The required output is the lines below from the line containing "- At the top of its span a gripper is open" to the line containing "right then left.", inclusive, retyped exactly. No other lines belong in it.

→ Entries supplied
======

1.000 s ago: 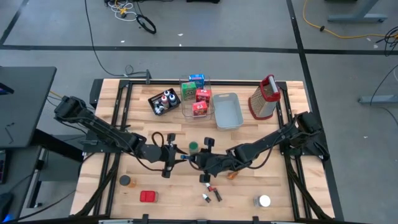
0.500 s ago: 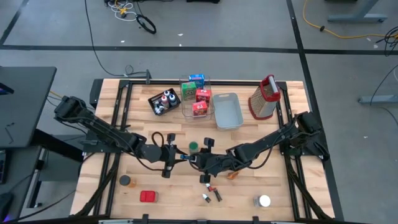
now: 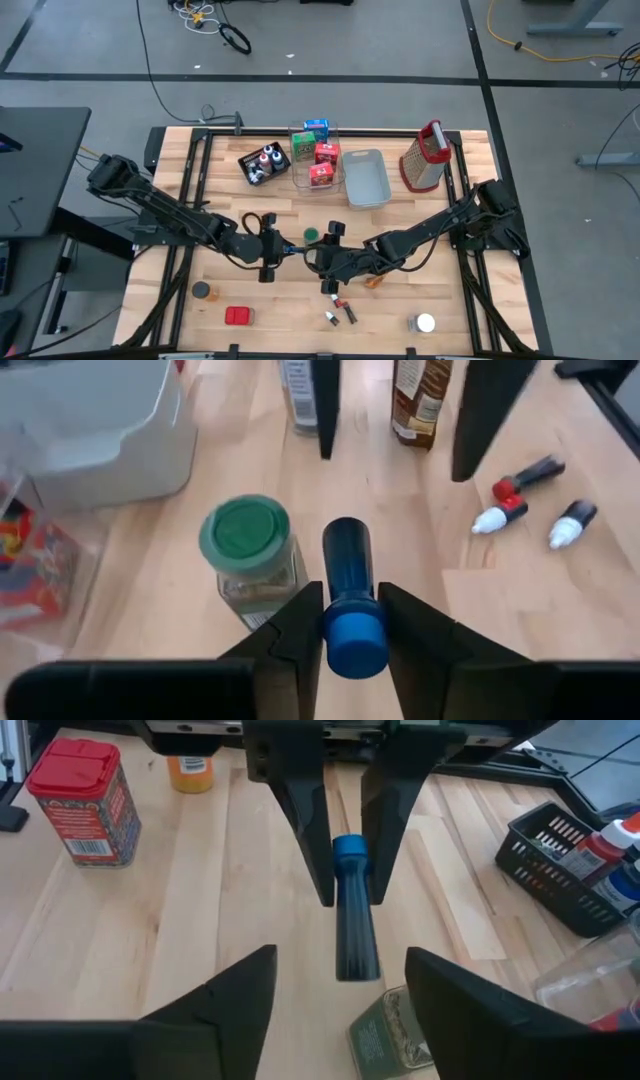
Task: Pick & Place Kitchen Items
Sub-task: Put the small blue food coloring bottle into the black bin
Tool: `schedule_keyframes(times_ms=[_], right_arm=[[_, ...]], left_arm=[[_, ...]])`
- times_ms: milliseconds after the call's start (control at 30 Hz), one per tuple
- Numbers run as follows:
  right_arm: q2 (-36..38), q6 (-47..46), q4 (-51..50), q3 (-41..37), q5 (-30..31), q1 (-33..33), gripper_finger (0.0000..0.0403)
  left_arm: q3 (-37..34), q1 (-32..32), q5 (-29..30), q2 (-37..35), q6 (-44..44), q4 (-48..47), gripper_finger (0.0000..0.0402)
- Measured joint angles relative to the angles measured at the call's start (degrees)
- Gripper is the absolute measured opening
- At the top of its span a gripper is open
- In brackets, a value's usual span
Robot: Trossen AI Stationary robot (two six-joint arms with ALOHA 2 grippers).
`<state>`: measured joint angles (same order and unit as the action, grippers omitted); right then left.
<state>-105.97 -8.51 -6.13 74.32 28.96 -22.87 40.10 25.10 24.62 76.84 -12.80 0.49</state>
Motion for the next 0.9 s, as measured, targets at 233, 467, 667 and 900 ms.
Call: schedule_keyframes(times_ms=[233,467,667,900], right_arm=[[0.0,0.0,0.0,0.0,0.0,0.0,0.0241],[0.0,-0.5,0.0,0.0,-0.1,0.0,0.0241],[0.0,-3.0,0.1,0.0,-2.0,0.0,0.0241],[0.0,-3.0,0.1,0.0,-2.0,0.0,0.0241]], left_arm=[[0.0,0.0,0.7,0.0,-6.9,-10.0,0.0096],[0.0,-0.5,13.8,0.0,-19.3,-24.7,0.0100],[0.0,-5.5,23.2,0.0,-26.4,-37.6,0.0097],[0.0,-17.5,25.4,0.0,-28.7,-46.9,0.0099]])
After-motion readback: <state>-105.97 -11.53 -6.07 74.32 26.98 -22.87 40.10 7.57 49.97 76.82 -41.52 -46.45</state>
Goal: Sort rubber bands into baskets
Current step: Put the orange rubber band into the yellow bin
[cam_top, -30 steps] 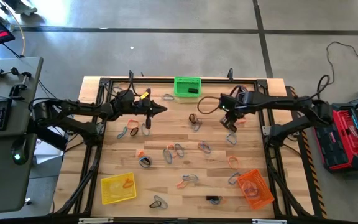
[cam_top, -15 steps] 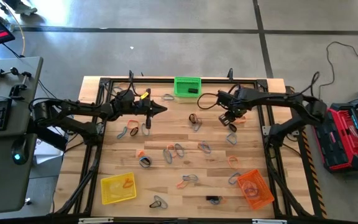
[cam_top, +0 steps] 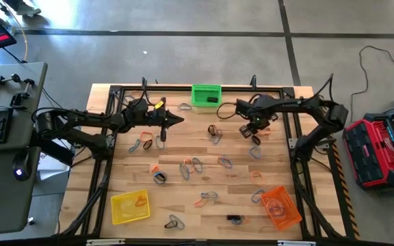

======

→ Written solution
- At the top of its span a gripper is open
- In brackets, a value's usual span
Robot: Trossen AI Stationary robot (two six-joint arms with ALOHA 2 grippers).
`<state>`: measured joint angles (same order and unit as the action, grippers omitted); right then left.

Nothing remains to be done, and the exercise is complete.